Man muss sich nur mit einem player (oder audacity) die schnittstellen suchen und dann läßt man mp3splt verlustfrei schneiden.

Ist aber wie audacity auch nicht KDE-basiert und sogar für die Kommandozeile. Das muss man dazu sagen. Gibt auch noch eine Gtk+-GUI, aber die ist noch nicht im portage. (#170330)

----------

## franzf

 *sirro wrote:*   

> Ist aber wie audacity auch nicht KDE-basiert und sogar für die Kommandozeile.

 

Pah, jedes Kommandozeilenprogramm ist kde-basiert - wenn man die konsole verwendet  :Razz: 

[klugscheiß aus]

----------

## ixo

Erst 'mal danke für den Tip mit audacity.

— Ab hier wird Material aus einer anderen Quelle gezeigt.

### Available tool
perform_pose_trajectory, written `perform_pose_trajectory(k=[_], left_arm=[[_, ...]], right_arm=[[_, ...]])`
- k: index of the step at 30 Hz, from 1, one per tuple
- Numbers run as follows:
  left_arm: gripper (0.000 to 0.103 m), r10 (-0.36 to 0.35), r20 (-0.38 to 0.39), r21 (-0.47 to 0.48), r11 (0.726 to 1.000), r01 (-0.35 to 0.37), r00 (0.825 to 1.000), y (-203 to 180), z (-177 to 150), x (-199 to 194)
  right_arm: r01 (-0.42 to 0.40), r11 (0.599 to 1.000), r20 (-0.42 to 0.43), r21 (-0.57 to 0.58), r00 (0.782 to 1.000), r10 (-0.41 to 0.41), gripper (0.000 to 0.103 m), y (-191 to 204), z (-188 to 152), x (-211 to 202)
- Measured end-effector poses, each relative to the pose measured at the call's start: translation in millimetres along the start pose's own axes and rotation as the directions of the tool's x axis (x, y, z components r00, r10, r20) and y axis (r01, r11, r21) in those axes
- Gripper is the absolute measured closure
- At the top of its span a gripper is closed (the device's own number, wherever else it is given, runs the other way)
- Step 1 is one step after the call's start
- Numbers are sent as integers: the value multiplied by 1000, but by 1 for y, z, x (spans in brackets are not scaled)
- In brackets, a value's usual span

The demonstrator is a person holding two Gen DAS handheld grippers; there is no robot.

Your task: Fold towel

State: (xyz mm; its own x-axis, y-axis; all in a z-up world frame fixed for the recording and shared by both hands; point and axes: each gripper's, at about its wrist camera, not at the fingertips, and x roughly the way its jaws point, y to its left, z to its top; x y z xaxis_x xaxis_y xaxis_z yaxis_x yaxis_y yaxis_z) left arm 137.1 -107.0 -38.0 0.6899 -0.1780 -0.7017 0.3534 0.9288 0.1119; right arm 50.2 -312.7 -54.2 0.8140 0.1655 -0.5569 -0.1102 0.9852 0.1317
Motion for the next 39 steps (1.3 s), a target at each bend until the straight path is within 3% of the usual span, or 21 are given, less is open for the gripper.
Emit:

Es hat nach lesen der FAQ und einigem herumprobieren geklappt.

Nochmals vielen Dank, ixo

----------

## ixo

Ohne GUI ist das doch etwas umständlich oder?

Ich will Radiosendungen aufzeichnen und bei Bedarf 'mal ein Stück herausschneiden. Das sollte mit GUI doch einfacher gehen? Oder kann mp3split auch vor- und zurückspulen? (Also wie mit GUI nur eben auf der commandline.)

Gruss, ixo

----------

## XMath

Nein,

das kann mp3splt nicht. Aber du kannst die genauen Zeitindizes angeben und dort wird dann getrennt.

Vorteil von mp3splt ist, dass es nicht de- und neuenkodiert. Somit verlustfrei arbeitet.

----------

## sirro

 *franzf wrote:*   

>  *sirro wrote:*   Ist aber wie audacity auch nicht KDE-basiert und sogar für die Kommandozeile. 
> 
> Pah, jedes Kommandozeilenprogramm ist kde-basiert - wenn man die konsole verwendet 
> 
> [klugscheiß aus]

 

Neeeeeeeeee. Das ist Gnome-basiert, habe es eben noch ausprobiert.   :Very Happy: 

 *ixo wrote:*   

> Ohne GUI ist das doch etwas umständlich oder?

 

Grundsätzlich ja. Weil man mit einem anderen Programm die Zeitpunkte raussuchen muss.

Oder du musst das ebuild für die GUI in dein Overlay packen...

----------

## ixo

Danke für die Tips.

Ich werd's erst 'mal mit audacity versuchen - das ist zwar für meinen Zweck auch hoffnungslos überladen, aber ich komme damit soweit klar - mehr will ich ja nicht.

Grüsse, ixo.

----------